Hi all!  I'm new to makeup in general, and I'm trying to build a good kit.    Since I went over age 30 I noticed my face needs a little brightening up!!!  So I'm starting off with the basics, and learning as I go. This is what I've accumulated in the last 3 months!  I'd love to hear any suggestions you may have as to what I might be missing 
	

	
	
		
		

		
			











MAC Cosmetics:

Studio Sculpt foundation NC15
Studio Sculpt Concealer NC15
Paint Pot in Rubenesque
Powder Blush in Mocha
Dazzleglass: Money, Honey and Smile
Plushglass: Power Supply
Lipglass: Fafi Cult Fave
Technakohls in Greyprint and Photogravure
Fafi Eyes 1 Palette
Eyeshadows in pots: Phloof!, Aquadisiac, Honesty (not sure about these, might put them up for trade)
Eyeshadows in palette: Satin Taupe, Mulch, Woodwinked, Femme Fi, Brule, Gorgeous Gold, Twinks, Star Violet, Expensive Pink, Electra, Knight Divine

MAC Brushes:
182
187
129sh
194
239
217
231
219
242
212

Other Cosmetics:

UDPP
Clinique Blended Face powder in Transparency Neutral
MUFE  HD Powder 
Smashbox Proof Cream Eye Liner Palette
Lancome Color Design Quad (it's a sample, wish I knew what it was)
Sephora Nano eyepencil in Gri Gri
Lancome Le Crayon Kohl in Midnight Glimmer
Max Factor Stretch & Seperate Mascara

Other Brushes:
Everyday Minerals Baby 'Buki
Sonia Kashuk flat top brush
An angled paintbrush from an art store 
Sephora Professional brow brush and comb

Not pictured: MAC Brush Cleaner & MAC fancy sharpener


----------



## mern (Jun 28, 2009)

Awesome !! Looks great !


----------



## fondasaurusrex (Jun 28, 2009)

great start!


----------



## MacAtFirstSight (Jun 28, 2009)

wow you have a great collection here. 
	

	
	
		
		

		
		
	


	



I think you have all the basics that you need for a perfect face 
	

	
	
		
		

		
		
	


	




only suggestion I have for you is to get some highlighters, contour color and blushers. they honestly brighten up a face 
	

	
	
		
		

		
		
	


	




 just what you might be looking for.


----------



## meker (Jun 28, 2009)

add some Fix +, I guarantee you will love it!!!


----------



## SiCiLyGiRl (Jun 28, 2009)

really nice start


----------



## Elusive21 (Jun 28, 2009)

I would recommend:

 a couple of blushes
a matte bronzer (for contouring) and a slightly shimmery bronzer
a highlight or luminizer
Fix + 
eyelash curler
more paint pots or shadesticks
a pink and a nude lipstick

BTW I think your collection is pretty awesome already - it sure makes me wish that I had more brushes.


----------



## sunshine16 (Jun 30, 2009)

Great to see another newbie who has a fair amount of brushes in comparison to the rest of their collection.
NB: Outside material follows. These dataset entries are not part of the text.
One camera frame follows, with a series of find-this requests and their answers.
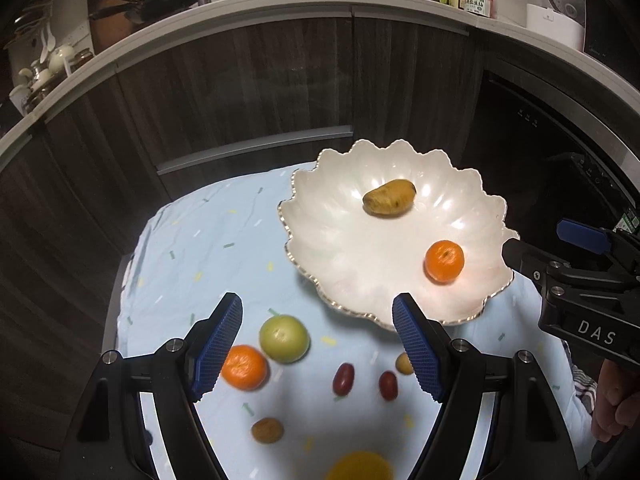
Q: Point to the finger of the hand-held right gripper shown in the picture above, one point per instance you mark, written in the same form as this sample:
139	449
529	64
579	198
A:
520	257
582	236

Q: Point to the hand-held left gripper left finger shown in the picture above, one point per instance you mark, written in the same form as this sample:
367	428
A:
220	345

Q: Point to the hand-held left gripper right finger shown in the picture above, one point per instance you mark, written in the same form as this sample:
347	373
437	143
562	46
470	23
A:
419	350

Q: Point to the small tan round fruit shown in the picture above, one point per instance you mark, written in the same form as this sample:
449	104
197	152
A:
402	364

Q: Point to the orange tangerine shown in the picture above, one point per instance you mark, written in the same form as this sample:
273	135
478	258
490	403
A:
248	367
444	261

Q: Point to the red jujube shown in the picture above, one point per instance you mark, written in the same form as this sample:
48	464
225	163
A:
343	379
388	385

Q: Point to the small brown rough fruit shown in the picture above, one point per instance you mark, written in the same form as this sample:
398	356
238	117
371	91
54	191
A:
267	430

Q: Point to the white scalloped bowl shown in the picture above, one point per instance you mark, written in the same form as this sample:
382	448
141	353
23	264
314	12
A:
350	240

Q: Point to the yellow round citrus fruit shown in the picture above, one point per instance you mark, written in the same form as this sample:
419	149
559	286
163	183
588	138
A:
360	466

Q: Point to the person's right hand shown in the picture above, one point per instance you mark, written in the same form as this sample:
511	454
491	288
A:
615	400

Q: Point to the green round fruit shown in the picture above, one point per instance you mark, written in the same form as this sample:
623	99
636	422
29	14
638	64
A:
284	337

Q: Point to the grey checkered cloth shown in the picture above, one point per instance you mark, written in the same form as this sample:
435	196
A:
582	380

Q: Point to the light blue patterned tablecloth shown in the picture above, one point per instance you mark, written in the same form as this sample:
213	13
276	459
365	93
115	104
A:
200	270

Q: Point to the black built-in dishwasher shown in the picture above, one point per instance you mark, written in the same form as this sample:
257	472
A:
525	125

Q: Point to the brown potato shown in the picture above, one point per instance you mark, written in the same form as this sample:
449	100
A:
389	199

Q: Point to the black microwave oven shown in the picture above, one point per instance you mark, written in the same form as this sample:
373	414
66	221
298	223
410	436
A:
607	30

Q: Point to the white rice cooker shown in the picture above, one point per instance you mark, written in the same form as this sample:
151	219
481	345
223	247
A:
557	10

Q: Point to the dark wood kitchen cabinet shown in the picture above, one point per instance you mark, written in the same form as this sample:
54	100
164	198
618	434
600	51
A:
225	85

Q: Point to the brown lidded jar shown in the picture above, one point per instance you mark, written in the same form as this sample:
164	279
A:
82	57

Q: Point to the white ceramic teapot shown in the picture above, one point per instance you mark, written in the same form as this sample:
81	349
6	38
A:
61	59

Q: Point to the brown wooden cutting board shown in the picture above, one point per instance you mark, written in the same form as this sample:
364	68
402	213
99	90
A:
107	30

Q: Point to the white kitchen countertop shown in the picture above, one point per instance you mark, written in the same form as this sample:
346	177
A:
300	5

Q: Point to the white hanging spoon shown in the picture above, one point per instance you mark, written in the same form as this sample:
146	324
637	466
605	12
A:
47	42
Brushes were the first MAC items i purchased 
	

	
	
		
		

		
		
	


	




I'd also definitely rec' some blush, i couldn't live without blush. Easily my favourite make up product


----------



## gr8skott (Jul 1, 2009)

I do agree I should find some blush and highlighter products.  I'm unsure how to go about it because my cheeks are naturally extremely flushed red; in high contrast to my really fair pale skin. Even concealer and foundation can't cover it!  It doesn't really look bad to me, but MA's are constantly trying to cover it up for me.  LOL!!

Thanks for your input!  I do appreciate it


----------



## MacVirgin (Jul 1, 2009)

I think you got some good things there


----------



## wifey806 (Jul 2, 2009)

every item is perfect!!


----------



## BBJay (Jul 4, 2009)

That's a very nice start!


----------